| TASK REQUIREMENTS |
Copy out the first line of the listing and every line after it, exactly, until you have copied the line containing "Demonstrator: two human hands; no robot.".
++++++++++
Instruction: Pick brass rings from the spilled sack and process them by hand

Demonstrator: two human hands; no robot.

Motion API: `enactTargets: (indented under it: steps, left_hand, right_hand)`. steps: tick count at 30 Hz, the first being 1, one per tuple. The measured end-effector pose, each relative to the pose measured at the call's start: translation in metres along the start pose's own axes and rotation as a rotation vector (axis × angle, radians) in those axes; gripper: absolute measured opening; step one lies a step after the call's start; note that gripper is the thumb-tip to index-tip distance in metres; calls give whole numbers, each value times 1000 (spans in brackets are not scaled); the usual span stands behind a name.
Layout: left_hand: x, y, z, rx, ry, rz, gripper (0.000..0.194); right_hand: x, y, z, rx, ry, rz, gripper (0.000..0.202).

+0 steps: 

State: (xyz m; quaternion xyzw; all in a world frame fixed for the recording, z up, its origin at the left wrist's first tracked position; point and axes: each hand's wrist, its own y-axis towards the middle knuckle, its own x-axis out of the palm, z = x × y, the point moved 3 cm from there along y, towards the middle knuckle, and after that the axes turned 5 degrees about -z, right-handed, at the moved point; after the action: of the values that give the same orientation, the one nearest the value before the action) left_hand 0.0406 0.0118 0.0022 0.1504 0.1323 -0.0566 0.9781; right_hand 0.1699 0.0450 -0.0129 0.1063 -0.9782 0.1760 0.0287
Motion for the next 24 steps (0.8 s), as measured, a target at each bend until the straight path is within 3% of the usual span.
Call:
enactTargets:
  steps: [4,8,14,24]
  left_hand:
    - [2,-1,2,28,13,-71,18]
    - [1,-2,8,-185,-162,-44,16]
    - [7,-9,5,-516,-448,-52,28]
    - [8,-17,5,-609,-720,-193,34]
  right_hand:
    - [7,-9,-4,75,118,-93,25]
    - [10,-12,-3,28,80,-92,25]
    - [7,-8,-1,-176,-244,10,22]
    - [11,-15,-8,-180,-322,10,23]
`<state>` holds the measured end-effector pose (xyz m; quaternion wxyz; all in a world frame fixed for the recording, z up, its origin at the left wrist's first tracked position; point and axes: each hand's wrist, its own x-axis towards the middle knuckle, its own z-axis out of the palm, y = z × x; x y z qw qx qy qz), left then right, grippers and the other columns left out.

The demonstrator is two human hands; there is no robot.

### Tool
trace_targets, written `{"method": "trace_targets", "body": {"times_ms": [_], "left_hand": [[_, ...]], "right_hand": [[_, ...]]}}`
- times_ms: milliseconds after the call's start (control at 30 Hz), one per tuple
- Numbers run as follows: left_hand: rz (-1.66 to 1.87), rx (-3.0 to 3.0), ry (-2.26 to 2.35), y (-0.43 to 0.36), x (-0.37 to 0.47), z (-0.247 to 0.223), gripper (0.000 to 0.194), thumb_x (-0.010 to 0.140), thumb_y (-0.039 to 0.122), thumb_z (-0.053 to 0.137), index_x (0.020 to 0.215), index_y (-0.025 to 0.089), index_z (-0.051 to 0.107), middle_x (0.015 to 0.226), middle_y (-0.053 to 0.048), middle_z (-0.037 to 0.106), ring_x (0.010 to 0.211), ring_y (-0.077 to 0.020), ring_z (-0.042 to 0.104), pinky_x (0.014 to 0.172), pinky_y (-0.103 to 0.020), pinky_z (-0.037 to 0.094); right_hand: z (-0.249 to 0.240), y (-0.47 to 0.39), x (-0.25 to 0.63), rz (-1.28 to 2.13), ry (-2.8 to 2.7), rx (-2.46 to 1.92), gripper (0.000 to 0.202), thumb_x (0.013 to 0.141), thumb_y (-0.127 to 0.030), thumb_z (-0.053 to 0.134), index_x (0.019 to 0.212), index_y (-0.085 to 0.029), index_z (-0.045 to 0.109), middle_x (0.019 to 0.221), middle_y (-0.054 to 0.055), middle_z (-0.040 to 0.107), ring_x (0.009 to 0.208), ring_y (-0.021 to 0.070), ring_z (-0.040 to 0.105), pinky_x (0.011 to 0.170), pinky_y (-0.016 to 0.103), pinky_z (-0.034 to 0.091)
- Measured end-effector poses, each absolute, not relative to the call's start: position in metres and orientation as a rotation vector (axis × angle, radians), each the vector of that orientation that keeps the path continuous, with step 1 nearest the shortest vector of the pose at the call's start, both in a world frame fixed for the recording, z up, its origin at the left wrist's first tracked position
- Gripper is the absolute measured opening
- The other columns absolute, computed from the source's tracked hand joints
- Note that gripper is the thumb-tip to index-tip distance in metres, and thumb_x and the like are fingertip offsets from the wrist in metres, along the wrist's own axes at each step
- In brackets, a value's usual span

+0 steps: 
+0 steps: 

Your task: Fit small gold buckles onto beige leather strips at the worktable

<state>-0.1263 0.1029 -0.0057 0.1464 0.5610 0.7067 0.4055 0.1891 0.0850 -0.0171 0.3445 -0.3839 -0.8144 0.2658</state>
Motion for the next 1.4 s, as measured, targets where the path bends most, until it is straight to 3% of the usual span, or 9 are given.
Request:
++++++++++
| EXERCISE ANSWER |
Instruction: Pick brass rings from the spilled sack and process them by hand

Demonstrator: two human hands; no robot.

This exercise is done.